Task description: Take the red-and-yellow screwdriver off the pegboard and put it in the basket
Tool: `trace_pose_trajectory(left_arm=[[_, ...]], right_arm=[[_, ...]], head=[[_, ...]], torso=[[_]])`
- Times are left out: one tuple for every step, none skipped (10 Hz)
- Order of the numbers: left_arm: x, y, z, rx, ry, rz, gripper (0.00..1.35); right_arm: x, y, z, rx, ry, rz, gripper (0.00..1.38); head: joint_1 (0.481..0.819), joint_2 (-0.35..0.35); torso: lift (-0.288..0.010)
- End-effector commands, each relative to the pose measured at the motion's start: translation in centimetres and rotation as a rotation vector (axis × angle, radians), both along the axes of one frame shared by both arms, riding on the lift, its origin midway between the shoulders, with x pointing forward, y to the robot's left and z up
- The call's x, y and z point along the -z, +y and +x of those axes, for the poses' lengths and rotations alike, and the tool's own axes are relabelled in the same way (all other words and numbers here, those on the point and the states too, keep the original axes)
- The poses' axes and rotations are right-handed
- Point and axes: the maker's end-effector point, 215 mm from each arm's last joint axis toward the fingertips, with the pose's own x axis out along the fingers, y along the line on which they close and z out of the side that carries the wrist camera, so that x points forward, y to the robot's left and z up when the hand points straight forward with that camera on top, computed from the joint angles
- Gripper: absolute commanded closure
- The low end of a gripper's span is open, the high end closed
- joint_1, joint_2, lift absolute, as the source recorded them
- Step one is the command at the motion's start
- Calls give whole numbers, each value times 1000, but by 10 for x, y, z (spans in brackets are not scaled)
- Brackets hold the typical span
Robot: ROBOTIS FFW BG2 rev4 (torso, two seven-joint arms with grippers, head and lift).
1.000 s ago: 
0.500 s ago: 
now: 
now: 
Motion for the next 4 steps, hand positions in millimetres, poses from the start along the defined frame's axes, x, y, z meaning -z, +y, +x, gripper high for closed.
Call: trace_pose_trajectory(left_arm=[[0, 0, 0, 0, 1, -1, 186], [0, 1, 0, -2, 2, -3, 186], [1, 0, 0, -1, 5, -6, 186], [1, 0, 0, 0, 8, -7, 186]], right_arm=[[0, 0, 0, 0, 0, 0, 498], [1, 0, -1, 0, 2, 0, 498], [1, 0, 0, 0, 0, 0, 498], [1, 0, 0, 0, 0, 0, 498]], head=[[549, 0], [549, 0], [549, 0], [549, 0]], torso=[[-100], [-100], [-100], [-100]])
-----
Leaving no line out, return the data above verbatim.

WRITTEN REPLY:
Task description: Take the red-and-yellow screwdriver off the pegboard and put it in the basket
Tool: `trace_pose_trajectory(left_arm=[[_, ...]], right_arm=[[_, ...]], head=[[_, ...]], torso=[[_]])`
- Times are left out: one tuple for every step, none skipped (10 Hz)
- Order of the numbers: left_arm: x, y, z, rx, ry, rz, gripper (0.00..1.35); right_arm: x, y, z, rx, ry, rz, gripper (0.00..1.38); head: joint_1 (0.481..0.819), joint_2 (-0.35..0.35); torso: lift (-0.288..0.010)
- End-effector commands, each relative to the pose measured at the motion's start: translation in centimetres and rotation as a rotation vector (axis × angle, radians), both along the axes of one frame shared by both arms, riding on the lift, its origin midway between the shoulders, with x pointing forward, y to the robot's left and z up
- The call's x, y and z point along the -z, +y and +x of those axes, for the poses' lengths and rotations alike, and the tool's own axes are relabelled in the same way (all other words and numbers here, those on the point and the states too, keep the original axes)
- The poses' axes and rotations are right-handed
- Point and axes: the maker's end-effector point, 215 mm from each arm's last joint axis toward the fingertips, with the pose's own x axis out along the fingers, y along the line on which they close and z out of the side that carries the wrist camera, so that x points forward, y to the robot's left and z up when the hand points straight forward with that camera on top, computed from the joint angles
- Gripper: absolute commanded closure
- The low end of a gripper's span is open, the high end closed
- joint_1, joint_2, lift absolute, as the source recorded them
- Step one is the command at the motion's start
- Calls give whole numbers, each value times 1000, but by 10 for x, y, z (spans in brackets are not scaled)
- Brackets hold the typical span
Robot: ROBOTIS FFW BG2 rev4 (torso, two seven-joint arms with grippers, head and lift).
1.000 s ago: 
0.500 s ago: 
now: 
now: 
Motion for the next 4 steps, hand positions in millimetres, poses from the start along the defined frame's axes, x, y, z meaning -z, +y, +x, gripper high for closed.
Call: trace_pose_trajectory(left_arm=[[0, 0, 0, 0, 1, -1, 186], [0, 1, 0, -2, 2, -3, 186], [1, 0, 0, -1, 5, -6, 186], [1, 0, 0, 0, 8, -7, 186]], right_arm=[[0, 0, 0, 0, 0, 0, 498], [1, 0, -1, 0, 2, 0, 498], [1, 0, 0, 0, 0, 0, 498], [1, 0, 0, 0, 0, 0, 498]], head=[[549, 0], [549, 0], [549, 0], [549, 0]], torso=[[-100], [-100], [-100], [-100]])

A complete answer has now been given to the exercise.